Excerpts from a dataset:
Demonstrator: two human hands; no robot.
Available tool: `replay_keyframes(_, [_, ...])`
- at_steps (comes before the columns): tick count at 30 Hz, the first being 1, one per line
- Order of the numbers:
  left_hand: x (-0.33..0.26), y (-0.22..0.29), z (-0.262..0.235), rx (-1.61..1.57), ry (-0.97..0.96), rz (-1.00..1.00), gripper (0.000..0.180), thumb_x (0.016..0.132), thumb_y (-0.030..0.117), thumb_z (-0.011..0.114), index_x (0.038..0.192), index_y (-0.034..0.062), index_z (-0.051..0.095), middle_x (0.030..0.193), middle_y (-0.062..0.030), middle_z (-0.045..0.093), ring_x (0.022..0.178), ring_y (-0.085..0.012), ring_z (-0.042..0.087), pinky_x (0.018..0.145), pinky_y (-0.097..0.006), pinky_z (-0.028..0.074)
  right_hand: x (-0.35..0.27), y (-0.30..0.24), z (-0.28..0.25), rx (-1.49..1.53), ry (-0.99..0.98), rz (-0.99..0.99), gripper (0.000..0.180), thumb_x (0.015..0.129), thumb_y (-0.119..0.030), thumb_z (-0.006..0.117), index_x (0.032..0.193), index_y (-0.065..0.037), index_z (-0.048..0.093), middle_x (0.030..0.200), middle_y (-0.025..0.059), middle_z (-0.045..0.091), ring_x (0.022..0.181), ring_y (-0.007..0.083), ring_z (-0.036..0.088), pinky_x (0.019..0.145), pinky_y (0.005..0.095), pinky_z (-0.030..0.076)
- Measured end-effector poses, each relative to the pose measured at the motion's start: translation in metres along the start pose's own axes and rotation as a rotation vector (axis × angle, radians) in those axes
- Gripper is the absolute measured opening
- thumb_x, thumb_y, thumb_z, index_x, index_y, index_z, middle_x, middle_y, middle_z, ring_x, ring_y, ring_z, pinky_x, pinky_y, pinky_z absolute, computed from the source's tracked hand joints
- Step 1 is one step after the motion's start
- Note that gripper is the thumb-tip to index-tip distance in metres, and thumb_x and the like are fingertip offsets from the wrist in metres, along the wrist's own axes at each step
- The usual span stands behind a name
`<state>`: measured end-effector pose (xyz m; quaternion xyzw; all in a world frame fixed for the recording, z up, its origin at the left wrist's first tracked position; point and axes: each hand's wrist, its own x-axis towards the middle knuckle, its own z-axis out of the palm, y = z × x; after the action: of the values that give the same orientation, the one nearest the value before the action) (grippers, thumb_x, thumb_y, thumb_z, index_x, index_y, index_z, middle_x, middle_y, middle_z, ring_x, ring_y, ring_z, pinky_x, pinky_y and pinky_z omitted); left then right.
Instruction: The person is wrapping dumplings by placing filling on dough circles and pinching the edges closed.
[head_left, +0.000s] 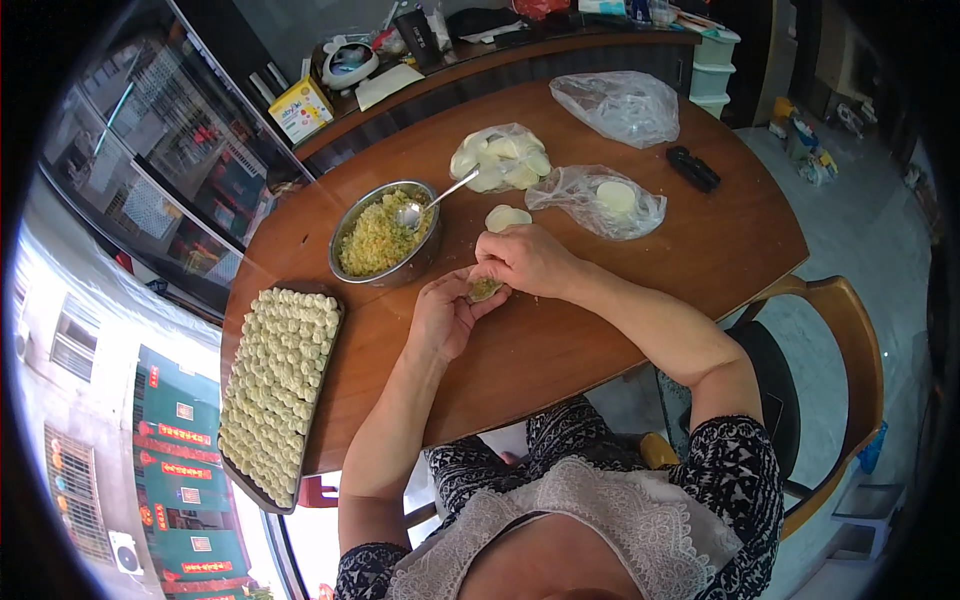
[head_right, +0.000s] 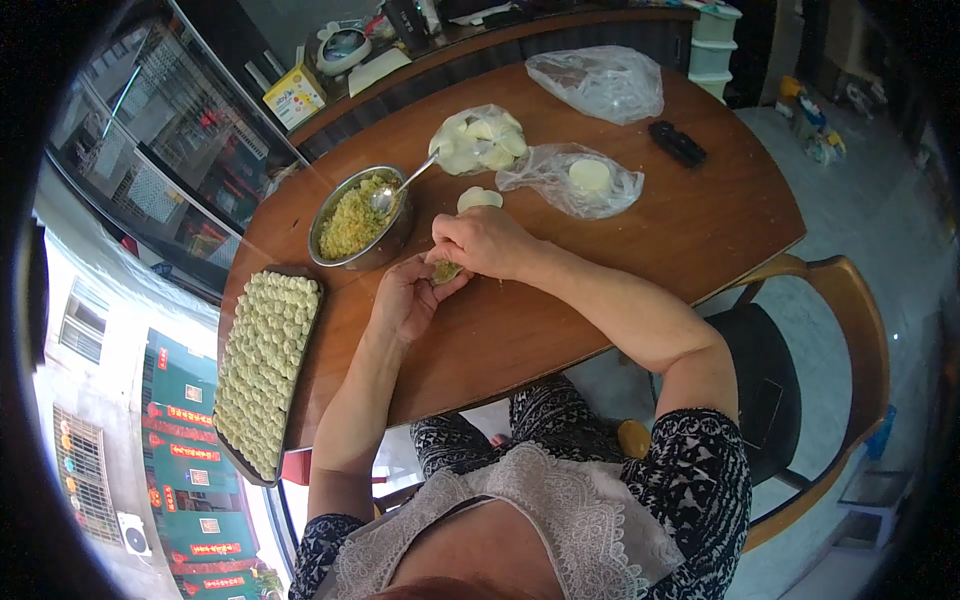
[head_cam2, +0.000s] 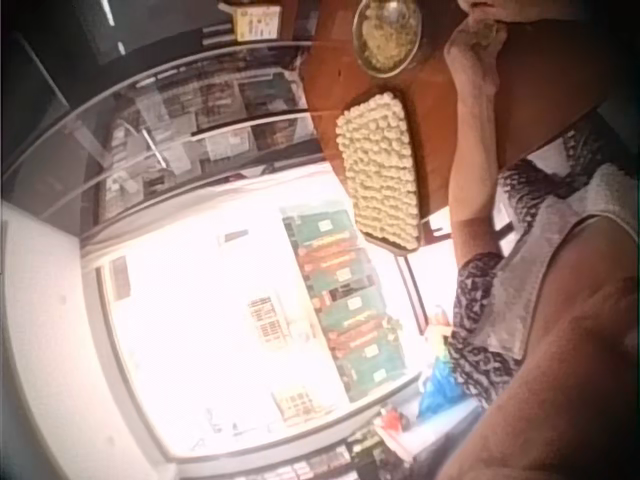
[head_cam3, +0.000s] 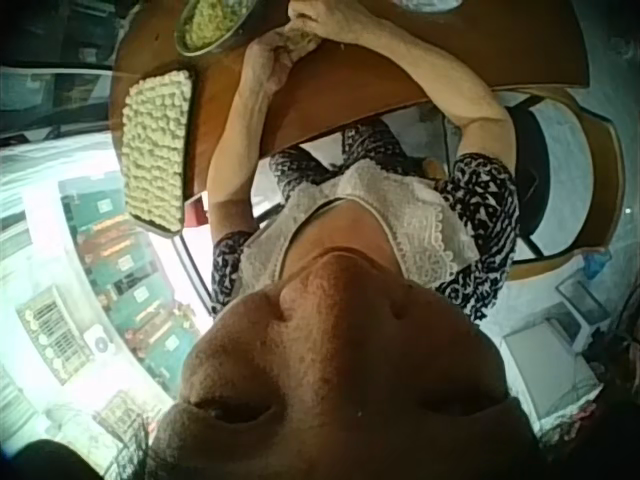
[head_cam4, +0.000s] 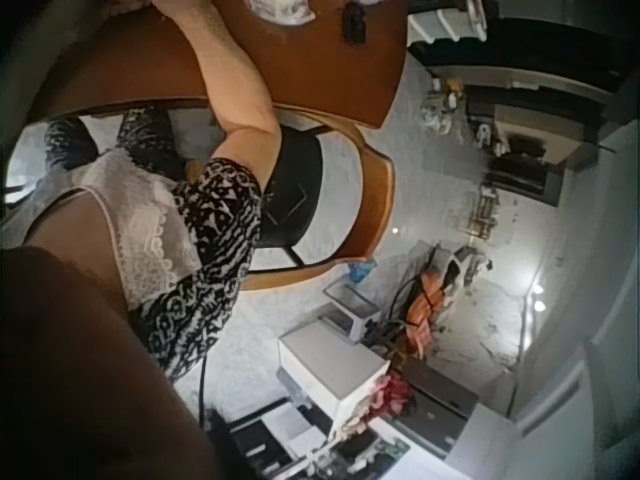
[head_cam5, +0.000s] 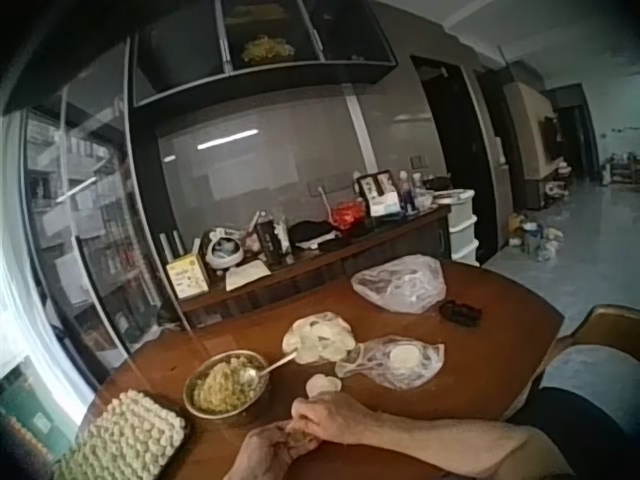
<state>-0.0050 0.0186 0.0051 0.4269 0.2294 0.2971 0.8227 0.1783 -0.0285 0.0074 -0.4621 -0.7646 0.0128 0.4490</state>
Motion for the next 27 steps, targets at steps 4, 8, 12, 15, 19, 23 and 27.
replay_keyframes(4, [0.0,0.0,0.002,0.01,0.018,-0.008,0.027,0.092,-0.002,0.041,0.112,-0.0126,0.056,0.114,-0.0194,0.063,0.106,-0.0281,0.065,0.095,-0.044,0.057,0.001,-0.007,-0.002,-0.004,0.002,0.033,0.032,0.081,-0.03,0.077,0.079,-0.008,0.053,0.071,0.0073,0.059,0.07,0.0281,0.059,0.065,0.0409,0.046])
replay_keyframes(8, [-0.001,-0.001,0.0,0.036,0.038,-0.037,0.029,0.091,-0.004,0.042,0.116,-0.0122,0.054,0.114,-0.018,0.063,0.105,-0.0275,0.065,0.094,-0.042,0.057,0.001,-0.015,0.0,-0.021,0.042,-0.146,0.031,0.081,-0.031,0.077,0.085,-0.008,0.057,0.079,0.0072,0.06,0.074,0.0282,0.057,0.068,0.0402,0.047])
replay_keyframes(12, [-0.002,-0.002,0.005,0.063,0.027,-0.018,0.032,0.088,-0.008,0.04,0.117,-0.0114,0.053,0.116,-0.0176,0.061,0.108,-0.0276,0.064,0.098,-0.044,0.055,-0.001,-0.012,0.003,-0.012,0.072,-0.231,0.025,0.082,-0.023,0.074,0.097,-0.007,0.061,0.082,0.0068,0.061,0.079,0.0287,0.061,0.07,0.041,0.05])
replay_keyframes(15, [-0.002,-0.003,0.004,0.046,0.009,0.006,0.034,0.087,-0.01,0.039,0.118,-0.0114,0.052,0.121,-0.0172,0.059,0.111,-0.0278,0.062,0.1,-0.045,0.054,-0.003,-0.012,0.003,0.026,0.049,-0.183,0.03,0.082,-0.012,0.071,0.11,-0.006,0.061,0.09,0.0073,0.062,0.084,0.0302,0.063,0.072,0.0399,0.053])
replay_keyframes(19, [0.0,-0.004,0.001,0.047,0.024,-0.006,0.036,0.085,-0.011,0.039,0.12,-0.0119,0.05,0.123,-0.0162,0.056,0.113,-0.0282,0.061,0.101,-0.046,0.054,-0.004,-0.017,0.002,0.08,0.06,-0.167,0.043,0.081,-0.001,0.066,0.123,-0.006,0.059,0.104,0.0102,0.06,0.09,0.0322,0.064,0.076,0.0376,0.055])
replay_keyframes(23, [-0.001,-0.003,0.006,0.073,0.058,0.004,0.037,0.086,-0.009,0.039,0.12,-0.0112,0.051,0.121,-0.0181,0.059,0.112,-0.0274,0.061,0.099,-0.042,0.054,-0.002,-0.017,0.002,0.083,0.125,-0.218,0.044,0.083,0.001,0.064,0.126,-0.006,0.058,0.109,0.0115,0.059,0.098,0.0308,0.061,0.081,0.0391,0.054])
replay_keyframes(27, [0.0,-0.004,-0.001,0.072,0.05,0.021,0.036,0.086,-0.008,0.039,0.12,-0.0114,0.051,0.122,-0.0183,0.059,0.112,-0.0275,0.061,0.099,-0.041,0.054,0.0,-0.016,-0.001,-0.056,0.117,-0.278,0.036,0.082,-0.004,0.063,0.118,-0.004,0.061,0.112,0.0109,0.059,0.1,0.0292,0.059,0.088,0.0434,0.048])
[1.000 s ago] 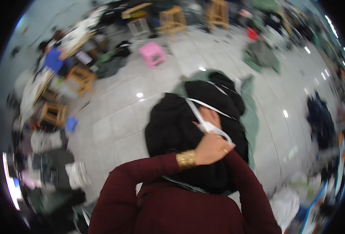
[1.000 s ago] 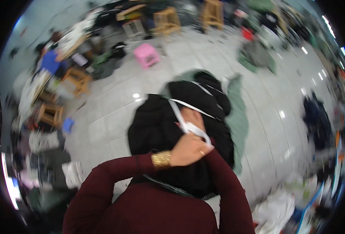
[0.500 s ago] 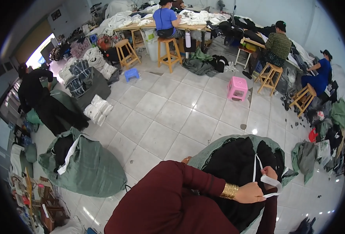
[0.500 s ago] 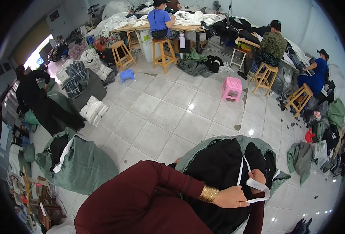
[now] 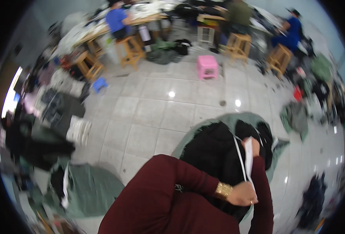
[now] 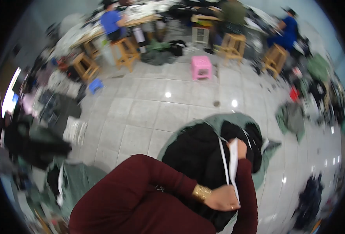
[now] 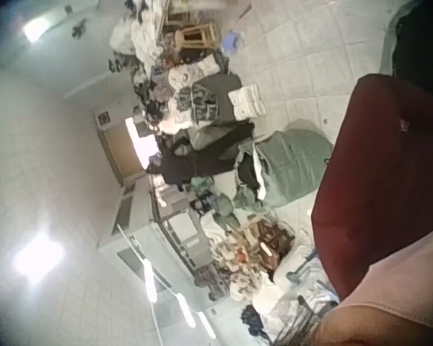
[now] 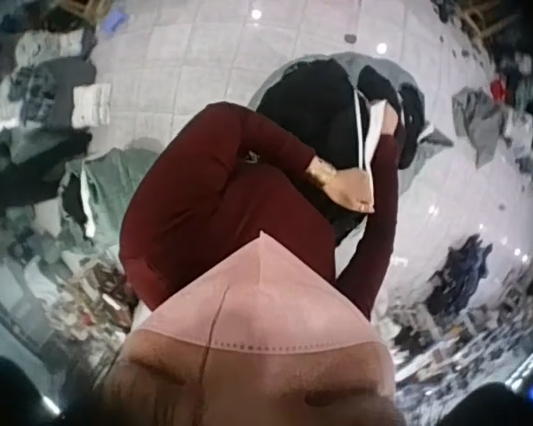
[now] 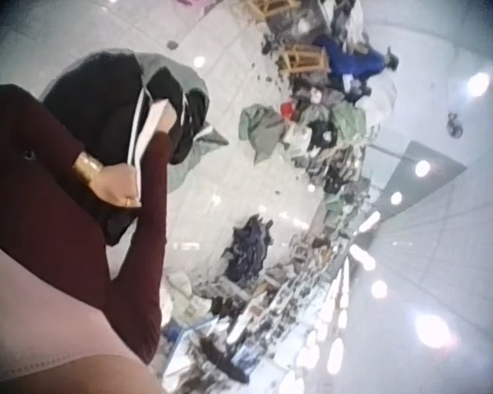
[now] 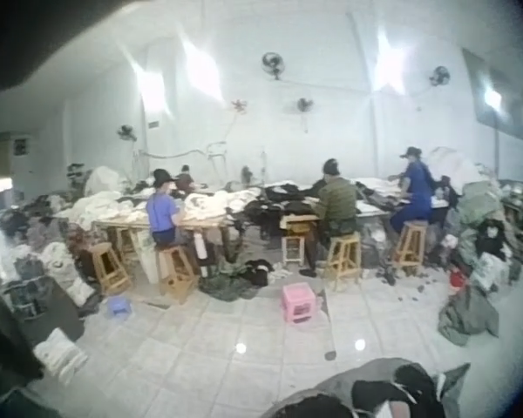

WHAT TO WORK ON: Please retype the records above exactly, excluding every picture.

RESULT OF THE TASK:
Demonstrator: two human hands; no robot.
Available tool: `replay_keyframes(_, [_, ...])`
- at_steps (comes before the columns): tick count at 30 Hz, the first being 1, one per line
- Order of the numbers:
  left_hand: x (-0.33..0.26), y (-0.22..0.29), z (-0.262..0.235), rx (-1.61..1.57), ry (-0.97..0.96), rz (-1.00..1.00), gripper (0.000..0.180), thumb_x (0.016..0.132), thumb_y (-0.030..0.117), thumb_z (-0.011..0.114), index_x (0.038..0.192), index_y (-0.034..0.062), index_z (-0.051..0.095), middle_x (0.030..0.193), middle_y (-0.062..0.030), middle_z (-0.045..0.093), ring_x (0.022..0.178), ring_y (-0.085..0.012), ring_z (-0.042..0.087), pinky_x (0.018..0.145), pinky_y (-0.097..0.006), pinky_z (-0.028..0.074)
  right_hand: x (-0.35..0.27), y (-0.30..0.24), z (-0.28..0.25), rx (-1.49..1.53), ry (-0.99..0.98), rz (-0.99..0.99), gripper (0.000..0.180), thumb_x (0.015..0.129), thumb_y (-0.119..0.030), thumb_z (-0.006..0.117), index_x (0.032..0.193), index_y (-0.065..0.037), index_z (-0.048..0.093), middle_x (0.030..0.200), middle_y (-0.025..0.059), middle_z (-0.045..0.091), ring_x (0.022..0.181), ring_y (-0.007..0.083), ring_z (-0.036..0.088), pinky_x (0.019..0.145), pinky_y (0.005..0.095), pinky_z (-0.030..0.076)
- Measured end-effector poses, each relative to the pose measured at the motion's start: translation in metres along the start pose's own axes and rotation as a rotation vector (axis × angle, radians) in those axes
- Gripper is the absolute measured opening
- thumb_x, thumb_y, thumb_z, index_x, index_y, index_z, middle_x, middle_y, middle_z, ring_x, ring_y, ring_z, pinky_x, pinky_y, pinky_z absolute, computed from the source's tracked hand joints
- Step 1 is one step after the motion's start
- Note that gripper is the thumb-tip to index-tip distance in metres, and thumb_x and the like are fingertip offsets from the wrist in metres, along the wrist's own axes at each step
- The usual span stands behind a name
`<state>`: measured end-effector pose (xyz m; quaternion xyzw; all in a world frame fixed for the recording, z up, its origin at the left wrist's first tracked position; point and axes: each hand's wrist, its own x-axis towards the middle knuckle, its own z-axis out of the palm, y = z × x; after the action: of the values that give the same orientation, the one nearest the value before the action) (grippers, thumb_x, thumb_y, thumb_z, index_x, index_y, index_z, middle_x, middle_y, middle_z, ring_x, ring_y, ring_z, pinky_x, pinky_y and pinky_z omitted); left then right.
Instruction: The person is wrapping dumplings by placing filling on dough circles and pinching the edges closed.
[head_left, +0.000s] 
[head_right, +0.000s] 
[head_cam2, +0.000s] 
[head_cam3, +0.000s] 
[head_cam4, +0.000s] 
[head_cam5, +0.000s] 
<state>-0.0050 0.0186 0.0051 0.4269 0.2294 0.2971 0.8227 0.1783 -0.0285 0.0074 -0.4621 -0.7646 0.0128 0.4490</state>
Motion for the next 27 steps, targets at steps 4, 8, 12, 15, 19, 23 and 27.
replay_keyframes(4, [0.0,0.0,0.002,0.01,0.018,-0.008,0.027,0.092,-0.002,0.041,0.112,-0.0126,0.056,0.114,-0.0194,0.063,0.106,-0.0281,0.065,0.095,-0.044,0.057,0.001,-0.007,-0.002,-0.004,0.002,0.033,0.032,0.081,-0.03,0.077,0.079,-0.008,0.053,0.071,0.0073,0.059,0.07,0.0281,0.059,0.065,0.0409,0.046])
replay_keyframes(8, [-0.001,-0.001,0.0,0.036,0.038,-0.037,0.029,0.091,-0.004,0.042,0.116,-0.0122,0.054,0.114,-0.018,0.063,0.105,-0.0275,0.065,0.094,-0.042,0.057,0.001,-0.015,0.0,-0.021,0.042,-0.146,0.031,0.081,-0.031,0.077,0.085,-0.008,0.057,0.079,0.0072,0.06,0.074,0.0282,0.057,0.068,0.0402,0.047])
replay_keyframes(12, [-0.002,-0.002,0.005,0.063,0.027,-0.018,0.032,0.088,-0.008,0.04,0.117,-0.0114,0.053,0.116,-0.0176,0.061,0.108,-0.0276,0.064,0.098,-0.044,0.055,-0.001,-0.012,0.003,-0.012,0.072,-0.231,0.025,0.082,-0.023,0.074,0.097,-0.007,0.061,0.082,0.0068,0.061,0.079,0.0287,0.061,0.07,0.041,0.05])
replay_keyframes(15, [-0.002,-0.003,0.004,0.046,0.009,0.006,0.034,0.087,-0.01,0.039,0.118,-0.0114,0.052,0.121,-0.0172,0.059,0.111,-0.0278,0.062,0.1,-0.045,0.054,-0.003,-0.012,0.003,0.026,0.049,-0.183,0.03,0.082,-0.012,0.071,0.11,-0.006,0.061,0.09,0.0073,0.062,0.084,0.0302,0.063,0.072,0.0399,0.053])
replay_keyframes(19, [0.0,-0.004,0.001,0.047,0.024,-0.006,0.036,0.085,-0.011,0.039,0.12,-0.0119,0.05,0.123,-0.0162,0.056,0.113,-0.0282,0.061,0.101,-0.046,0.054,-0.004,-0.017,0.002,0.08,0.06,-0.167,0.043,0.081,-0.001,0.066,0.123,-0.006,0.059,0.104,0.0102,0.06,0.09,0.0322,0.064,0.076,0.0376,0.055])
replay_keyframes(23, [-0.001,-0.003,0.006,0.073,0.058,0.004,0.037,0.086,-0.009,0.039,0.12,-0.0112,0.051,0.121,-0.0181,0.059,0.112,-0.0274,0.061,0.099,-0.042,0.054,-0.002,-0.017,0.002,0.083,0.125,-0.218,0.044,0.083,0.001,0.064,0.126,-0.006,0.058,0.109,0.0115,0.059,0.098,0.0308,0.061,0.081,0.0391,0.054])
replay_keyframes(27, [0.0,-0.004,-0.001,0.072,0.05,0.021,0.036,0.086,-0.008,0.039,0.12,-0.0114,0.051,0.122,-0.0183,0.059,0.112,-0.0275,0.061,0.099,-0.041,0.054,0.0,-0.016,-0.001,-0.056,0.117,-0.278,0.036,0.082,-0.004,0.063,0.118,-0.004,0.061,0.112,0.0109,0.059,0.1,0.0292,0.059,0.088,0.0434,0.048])
[1.000 s ago] 
[1.000 s ago] 
[0.500 s ago] 
[0.500 s ago] 
[now] 
[now] 
[now] 
[now] 
[now] 
[now] 

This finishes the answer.